When is it time to move on?

iVillage Member
Registered: 12-14-2005
When is it time to move on?
2
Sun, 12-18-2005 - 10:58pm

Hi everyone,
I've been lurking around this board for a while now. My "boyfriend" and I officially broke up last week, exactly, after having dated for 3 months. About a month before this "official" breakup, we had (mostly, he did) decided to give the relationship a break cuz he was sooo busy at work (he's a college professor- no, he wasn't MY college professor. He's only a couple yrs older than I.) and was totally stressed out to the max. He said that after the term ended and if we still wanted to be together, that it would just happen. That we would really know how we felt about each other by then and if we wanted to be with no one else. The thing is, when he said all this to me, I didn't feel like I needed anything to figure out-- I already knew how I felt about him and that I wanted to only be with him. So that hurt. So for the last month, I saw him like 3 times, under highly emotionally charged circumstances ( I was really sad about this temporary "time out" and missed him a LOT and told him so, and he felt guilty but more exhausted than anything). Then last week, after we'd had a fight, we OFFICIALLY broke up. He said that he wants to be single for a while, things may change in the future but he couldn't expect me to wait, wasn't sure that he wanted a relationship with me, and that he really likes me a lot, connected with me, and a bunch of other stuff that I guess doesn't really matter, now that I think about it. I mean, if I meant something to him, we'd just still be together, right??? There wouldn't need to be any figuring out, right?????

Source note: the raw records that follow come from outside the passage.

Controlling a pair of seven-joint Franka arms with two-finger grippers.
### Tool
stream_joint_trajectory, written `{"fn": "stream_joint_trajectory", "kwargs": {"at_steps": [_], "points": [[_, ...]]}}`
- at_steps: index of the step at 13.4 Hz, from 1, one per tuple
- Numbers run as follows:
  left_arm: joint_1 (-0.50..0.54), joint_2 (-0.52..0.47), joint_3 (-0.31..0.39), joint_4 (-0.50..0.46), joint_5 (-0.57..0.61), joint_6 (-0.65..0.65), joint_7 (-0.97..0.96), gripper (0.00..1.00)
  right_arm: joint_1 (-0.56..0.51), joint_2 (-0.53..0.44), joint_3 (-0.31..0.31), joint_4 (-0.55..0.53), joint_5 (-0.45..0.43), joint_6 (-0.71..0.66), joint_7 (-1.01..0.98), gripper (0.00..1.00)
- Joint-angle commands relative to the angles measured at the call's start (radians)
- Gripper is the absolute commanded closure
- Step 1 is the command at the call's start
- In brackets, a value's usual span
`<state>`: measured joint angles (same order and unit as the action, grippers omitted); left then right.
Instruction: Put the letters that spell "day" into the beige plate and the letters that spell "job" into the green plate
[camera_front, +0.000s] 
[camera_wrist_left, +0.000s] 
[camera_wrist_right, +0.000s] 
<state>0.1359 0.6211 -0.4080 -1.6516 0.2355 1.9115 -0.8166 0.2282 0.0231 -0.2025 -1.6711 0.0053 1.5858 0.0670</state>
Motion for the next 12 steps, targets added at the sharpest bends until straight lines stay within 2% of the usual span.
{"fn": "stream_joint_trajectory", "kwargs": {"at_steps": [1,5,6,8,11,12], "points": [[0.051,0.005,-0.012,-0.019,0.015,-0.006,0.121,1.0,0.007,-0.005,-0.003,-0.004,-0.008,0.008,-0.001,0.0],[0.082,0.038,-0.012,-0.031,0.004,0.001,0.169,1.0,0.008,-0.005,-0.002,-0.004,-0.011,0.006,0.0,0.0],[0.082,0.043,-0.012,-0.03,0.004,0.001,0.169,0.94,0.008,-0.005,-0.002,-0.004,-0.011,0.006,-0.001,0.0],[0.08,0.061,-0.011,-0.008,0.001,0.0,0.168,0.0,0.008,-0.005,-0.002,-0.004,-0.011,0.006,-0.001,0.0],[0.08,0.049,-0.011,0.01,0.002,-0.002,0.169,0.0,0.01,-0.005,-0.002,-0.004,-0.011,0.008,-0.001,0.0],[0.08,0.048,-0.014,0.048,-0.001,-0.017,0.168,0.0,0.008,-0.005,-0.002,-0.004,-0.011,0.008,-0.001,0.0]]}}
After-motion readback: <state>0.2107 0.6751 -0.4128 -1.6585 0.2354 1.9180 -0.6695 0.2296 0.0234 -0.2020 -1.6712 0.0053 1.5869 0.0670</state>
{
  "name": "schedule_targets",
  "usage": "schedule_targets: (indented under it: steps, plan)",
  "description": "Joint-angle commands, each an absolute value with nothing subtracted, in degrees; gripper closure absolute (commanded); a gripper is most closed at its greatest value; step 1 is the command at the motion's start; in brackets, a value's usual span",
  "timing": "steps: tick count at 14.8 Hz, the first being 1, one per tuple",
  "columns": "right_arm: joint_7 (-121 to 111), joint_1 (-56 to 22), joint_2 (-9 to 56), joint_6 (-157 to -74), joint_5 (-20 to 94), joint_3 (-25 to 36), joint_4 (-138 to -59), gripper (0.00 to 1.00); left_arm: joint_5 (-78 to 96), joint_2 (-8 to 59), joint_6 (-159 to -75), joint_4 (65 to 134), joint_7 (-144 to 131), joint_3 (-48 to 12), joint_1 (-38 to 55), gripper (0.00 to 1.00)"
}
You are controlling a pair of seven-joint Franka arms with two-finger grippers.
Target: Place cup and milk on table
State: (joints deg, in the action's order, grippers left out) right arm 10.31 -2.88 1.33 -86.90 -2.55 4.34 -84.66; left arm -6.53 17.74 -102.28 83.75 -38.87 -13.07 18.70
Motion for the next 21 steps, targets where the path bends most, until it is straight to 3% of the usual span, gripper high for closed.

So anyway that was last week. I'm sad, of course, but seem to be doing better than I thought I would. I've had bad luck in my relationships in the past 5 years, and he was the first guy that I really felt a connection with and saw potential in. I'm really disappointed and just feeling incredibly cynical. HOw do I know that the next one won't be the same??? I'm thinking about just going back online again (that's where I met him) and just dating just to get this guy out of my mind. Is that dangerous? I dunno... I hate hate hate hate this...

:(

HS

iVillage Member
Registered: 11-04-2005
Mon, 12-19-2005 - 1:21am

I was exactly where you are a couple weeks ago. And the guy gave me similar reasons for dumping me (but he did it over email!). He asked for a break, but I told him we should break up because it wasn't fair to me. I knew if it was a "break" I'd still cling to the hope of getting back together and I also knew I didn't want to torture myself. Anyway, though I'd accepted the end of it, and in some ways insisted on it, I was heartbroken and wanted to move on as quickly as possible to avoid feeling any more pain. My attempts to date backfired, as I found myself trying to find my ex in these new men. I realized after that that I wasn't ready to date until I was over him. It's been two weeks since the breakup and I'm doing a lot better. I was recently set up by a friend with a guy who is so different from the ex, that it would be impossible to draw comparisons anyway, but he is incredibly funny and great in so many ways that the ex wasn't. Mind you, we're not dating (it would be a long distance relationship, and I don't want to commit to that), but enjoying each other's company, and it has been refreshing. It's been refreshing because I'm not using him to get over anyone. I enjoy this person's company because of who he is. I still miss my ex, but I don't think about him when I'm hanging out with this new guy.

One can never predict the future and I don't think you should put your life on hold for someone who is being so wishy-washy with you, so I would encourage you to move on, at least mentally. You might not be ready to date just yet, but try to accept the fact that this relationship is over and that this man is no longer a part of your life. I know it's hard to do, but how else can you be good to yourself?

And you never know--he may pop up, but don't count on it. By the way, my ex called me today and I am not calling him back. I thought he was out of my life for good and was happy enjoying the company of this new guy. A week ago I would have been so vulnerable, but my confidence has since been bolstered, I realize I don't need him, and that there are other people who appreciate me and my nice qualities.

You'll see that life will go on and there are people who like what you have to offer.

iVillage Member
Registered: 03-26-2003
Mon, 12-19-2005 - 9:39am

HS...

Pianoguy doubts that ANYBODY loves it when a break-up suddenly occurs? .

But consider this...

You can't take prisoners.....in a relationship or anything else!

Besides...if there's no mutual 'spark' or desire to be in a person's company or to keep a relationship going...why would you want to attempt to repeat the process? Not only is this experience going to become miserable for the EX, but also for yourself!

Since your EX has indicated that he wants his space....so be a "big girl" and GIVE IT TO HIM! The split the 2 of you went through a week ago DOESN'T NECESSARILY MEAN EVERYTHING will remain permanent!